The right hon. Gentleman, with his great experience of these matters, asks a technical question which I am fully confident the Minister will answer in detail in due course.
I promised I would be brief, Mr Amess, so let me come to the point. In effect, tonight we have debated in practical terms the benefits of tax credits against the benefits of tax allowances. I argue that tax credits, the chosen policy of the previous Government, were flawed by their cynicism, having been increased by 58% just before the 2005 election and by 20% just before the 2010 election. I am sorry to say that those were giant electoral bribes that led directly to the greatest bust of all times. The hon. Member for Glasgow North East spoke about moral divisions, and to hear that from a Member whose Government created pension credits, which divided pensioner from pensioner, discouraged saving, enabled arguments between—
The hon. Lady will have to wait, and so will my hon. Friend.

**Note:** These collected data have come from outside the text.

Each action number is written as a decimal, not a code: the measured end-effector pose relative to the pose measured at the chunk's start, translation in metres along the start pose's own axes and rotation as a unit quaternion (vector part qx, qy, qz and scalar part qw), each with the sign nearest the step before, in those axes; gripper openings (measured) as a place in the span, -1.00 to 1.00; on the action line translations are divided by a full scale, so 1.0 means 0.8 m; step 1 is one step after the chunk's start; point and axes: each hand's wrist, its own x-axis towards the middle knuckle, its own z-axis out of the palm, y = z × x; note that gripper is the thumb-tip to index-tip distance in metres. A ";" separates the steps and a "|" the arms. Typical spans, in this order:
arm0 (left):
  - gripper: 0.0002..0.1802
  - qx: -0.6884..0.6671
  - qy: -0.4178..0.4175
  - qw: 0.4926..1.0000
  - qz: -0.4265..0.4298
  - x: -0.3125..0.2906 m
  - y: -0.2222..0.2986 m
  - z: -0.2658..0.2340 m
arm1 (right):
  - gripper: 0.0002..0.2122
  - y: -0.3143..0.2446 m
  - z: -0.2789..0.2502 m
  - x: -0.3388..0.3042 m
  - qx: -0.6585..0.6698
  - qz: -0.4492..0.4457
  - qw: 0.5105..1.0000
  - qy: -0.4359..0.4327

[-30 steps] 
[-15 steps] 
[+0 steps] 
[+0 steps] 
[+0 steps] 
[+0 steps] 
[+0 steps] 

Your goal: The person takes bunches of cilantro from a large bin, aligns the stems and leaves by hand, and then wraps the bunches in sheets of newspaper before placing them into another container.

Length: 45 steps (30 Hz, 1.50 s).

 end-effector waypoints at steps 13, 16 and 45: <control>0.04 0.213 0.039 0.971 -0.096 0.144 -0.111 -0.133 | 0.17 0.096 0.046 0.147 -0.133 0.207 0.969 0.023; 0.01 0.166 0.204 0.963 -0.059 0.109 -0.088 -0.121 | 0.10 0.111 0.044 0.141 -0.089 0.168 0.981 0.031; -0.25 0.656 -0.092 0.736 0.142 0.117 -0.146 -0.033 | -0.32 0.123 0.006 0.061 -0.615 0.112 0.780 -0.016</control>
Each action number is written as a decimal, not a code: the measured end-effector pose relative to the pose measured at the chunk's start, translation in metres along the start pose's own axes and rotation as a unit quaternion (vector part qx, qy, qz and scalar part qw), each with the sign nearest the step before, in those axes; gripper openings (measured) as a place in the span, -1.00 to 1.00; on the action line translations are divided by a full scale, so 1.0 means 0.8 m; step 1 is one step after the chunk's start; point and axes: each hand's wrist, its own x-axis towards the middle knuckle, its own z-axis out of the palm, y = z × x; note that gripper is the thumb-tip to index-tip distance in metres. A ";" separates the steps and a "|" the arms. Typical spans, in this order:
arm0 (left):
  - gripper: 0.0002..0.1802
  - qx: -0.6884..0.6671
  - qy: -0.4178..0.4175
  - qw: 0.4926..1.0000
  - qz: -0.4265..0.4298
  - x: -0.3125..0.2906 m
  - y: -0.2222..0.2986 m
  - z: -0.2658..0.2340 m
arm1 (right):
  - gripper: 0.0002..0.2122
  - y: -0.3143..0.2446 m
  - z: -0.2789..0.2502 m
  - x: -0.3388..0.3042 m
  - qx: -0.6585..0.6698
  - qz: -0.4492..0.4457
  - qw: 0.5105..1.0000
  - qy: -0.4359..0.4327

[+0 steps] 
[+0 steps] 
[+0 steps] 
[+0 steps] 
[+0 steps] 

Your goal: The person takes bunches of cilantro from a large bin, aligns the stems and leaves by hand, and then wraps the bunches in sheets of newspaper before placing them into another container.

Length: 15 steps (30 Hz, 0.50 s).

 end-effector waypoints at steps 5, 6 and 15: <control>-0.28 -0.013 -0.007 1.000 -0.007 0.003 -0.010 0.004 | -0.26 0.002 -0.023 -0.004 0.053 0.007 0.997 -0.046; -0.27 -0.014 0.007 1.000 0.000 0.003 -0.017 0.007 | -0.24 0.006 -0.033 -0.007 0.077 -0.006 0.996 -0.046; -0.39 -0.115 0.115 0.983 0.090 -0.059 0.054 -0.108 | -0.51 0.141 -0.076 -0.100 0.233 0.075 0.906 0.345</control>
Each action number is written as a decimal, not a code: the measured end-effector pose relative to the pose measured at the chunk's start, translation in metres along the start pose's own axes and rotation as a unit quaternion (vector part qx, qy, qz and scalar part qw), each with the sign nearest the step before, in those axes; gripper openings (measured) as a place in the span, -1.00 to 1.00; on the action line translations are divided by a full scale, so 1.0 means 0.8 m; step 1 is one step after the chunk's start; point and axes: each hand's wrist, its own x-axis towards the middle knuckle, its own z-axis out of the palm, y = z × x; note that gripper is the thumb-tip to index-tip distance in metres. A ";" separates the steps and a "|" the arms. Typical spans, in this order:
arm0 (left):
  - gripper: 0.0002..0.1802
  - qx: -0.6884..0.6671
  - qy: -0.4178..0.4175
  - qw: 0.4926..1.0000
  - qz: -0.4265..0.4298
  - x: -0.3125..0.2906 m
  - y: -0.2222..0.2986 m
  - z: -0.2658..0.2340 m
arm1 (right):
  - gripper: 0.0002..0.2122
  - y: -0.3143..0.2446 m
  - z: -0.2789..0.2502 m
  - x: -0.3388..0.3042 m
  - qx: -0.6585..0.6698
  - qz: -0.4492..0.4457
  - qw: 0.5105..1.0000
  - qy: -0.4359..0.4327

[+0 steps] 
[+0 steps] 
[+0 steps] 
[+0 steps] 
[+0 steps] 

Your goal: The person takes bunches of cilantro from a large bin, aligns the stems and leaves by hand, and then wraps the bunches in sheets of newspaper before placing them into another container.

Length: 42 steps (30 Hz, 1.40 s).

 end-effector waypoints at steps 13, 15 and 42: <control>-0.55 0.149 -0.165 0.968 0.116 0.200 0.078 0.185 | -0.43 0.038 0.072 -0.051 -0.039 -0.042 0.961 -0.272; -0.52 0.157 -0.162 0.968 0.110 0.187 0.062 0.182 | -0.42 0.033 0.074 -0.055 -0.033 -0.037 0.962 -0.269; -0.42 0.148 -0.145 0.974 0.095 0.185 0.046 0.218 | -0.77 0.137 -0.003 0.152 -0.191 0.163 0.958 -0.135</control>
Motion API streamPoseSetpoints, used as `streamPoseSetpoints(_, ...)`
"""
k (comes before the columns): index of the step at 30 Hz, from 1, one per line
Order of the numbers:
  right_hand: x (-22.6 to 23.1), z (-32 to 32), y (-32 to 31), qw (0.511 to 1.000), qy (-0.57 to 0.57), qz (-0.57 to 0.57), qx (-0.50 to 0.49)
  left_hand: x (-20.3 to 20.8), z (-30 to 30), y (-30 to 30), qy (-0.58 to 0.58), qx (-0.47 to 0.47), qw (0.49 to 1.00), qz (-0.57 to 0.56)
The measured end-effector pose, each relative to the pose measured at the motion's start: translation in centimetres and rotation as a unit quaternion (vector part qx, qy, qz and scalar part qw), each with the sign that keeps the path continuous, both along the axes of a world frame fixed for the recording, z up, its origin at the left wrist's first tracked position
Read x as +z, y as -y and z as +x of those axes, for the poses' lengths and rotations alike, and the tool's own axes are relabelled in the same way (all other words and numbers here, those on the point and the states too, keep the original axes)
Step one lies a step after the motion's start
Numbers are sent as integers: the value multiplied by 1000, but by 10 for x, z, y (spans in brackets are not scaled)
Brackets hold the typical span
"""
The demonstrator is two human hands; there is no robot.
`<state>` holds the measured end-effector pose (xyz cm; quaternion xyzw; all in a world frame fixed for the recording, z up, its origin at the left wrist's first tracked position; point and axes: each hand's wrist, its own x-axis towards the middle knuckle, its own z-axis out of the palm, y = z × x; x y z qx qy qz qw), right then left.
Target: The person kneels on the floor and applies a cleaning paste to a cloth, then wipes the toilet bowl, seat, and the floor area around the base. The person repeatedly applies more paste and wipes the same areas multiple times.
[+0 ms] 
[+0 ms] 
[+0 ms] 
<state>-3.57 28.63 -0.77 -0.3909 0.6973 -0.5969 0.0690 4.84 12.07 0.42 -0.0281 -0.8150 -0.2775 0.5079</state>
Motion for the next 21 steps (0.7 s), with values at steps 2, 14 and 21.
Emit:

I reject completely the idea of moral divisions. This is not an argument between what the hon. Member for Gateshead (Ian Mearns) called a compassion-bypass Government and an economic-car-crash Government. It is about what is fair for the people who pay the taxes that pay for the services and benefits and what is fair for those who receive them. Many of us will have had letters from constituents who work for not very much money, contrary to what the hon. Member for Chesterfield implied, and who point out that their motivation for working suffers when they realise that those who do not work have received more than double the increase in their wage over the past year.
Measuring social justice entirely by how much we spend of other people’s money to generate a system where we now pay more in interest on our debt than we spend on the entire education budget—that is not moral compassion. It is wrong, and that is why we must make practical decisions that are sometimes tough. One of them is being presented to us this evening and I shall support the Bill.